WORK REQUEST: Extract, without alteration, each line from the start of the listing to the line bearing "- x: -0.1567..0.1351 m".

STORED DATA:
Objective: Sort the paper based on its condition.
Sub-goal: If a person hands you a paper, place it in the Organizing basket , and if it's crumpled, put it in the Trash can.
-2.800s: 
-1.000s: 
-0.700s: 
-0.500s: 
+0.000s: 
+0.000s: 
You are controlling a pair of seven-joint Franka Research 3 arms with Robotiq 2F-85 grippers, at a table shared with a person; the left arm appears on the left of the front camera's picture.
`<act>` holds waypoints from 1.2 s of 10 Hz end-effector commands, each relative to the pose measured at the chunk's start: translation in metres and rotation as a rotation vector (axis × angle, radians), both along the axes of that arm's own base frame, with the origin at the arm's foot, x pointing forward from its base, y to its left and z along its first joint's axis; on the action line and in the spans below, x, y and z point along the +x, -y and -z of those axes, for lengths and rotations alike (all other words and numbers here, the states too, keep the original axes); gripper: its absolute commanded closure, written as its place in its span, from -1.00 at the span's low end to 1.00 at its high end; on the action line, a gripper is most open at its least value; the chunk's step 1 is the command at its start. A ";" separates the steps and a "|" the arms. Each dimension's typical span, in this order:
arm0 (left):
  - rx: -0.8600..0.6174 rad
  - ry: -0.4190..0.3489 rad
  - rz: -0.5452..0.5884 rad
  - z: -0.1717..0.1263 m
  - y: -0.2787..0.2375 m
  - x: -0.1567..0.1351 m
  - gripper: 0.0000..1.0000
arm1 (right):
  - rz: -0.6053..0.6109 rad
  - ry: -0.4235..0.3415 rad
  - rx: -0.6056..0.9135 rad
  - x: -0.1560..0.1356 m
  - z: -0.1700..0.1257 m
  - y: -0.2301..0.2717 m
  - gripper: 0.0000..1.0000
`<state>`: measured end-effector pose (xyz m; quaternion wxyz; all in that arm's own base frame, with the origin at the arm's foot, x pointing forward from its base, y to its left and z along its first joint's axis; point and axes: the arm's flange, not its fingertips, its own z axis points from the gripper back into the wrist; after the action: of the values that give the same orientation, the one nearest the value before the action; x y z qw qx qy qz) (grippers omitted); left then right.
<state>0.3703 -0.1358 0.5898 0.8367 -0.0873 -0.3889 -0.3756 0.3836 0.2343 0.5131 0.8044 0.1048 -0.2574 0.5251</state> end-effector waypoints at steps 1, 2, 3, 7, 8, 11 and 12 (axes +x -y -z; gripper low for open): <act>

FINISHED EXERCISE:
Objective: Sort the paper based on its condition.
Sub-goal: If a person hands you a paper, place it in the Organizing basket , and if it's crumpled, put it in the Trash can.
-2.800s: 
-1.000s: 
-0.700s: 
-0.500s: 
+0.000s: 
+0.000s: 
You are controlling a pair of seven-joint Franka Research 3 arms with Robotiq 2F-85 grippers, at a table shared with a person; the left arm appears on the left of the front camera's picture.
`<act>` holds waypoints from 1.2 s of 10 Hz end-effector commands, each relative to the pose measured at the chunk's start: translation in metres and rotation as a rotation vector (axis × angle, radians), both along the axes of that arm's own base frame, with the origin at the arm's foot, x pointing forward from its base, y to its left and z along its first joint's axis; on the action line and in the spans below, x, y and z point along the +x, -y and -z of those axes, for lengths and rotations alike (all other words and numbers here, the states too, keep the original axes); gripper: its absolute commanded closure, written as its place in its span, from -1.00 at the span's low end to 1.00 at its high end; on the action line, a gripper is most open at its least value; the chunk's step 1 is the command at its start. A ";" separates the steps and a "|" the arms. Each dimension's typical span, in this order:
arm0 (left):
  - rx: -0.8600..0.6174 rad
  - ry: -0.4190..0.3489 rad
  - rz: -0.5452..0.5884 rad
  - z: -0.1717..0.1263 m
  - y: -0.2787..0.2375 m
  - x: -0.1567..0.1351 m

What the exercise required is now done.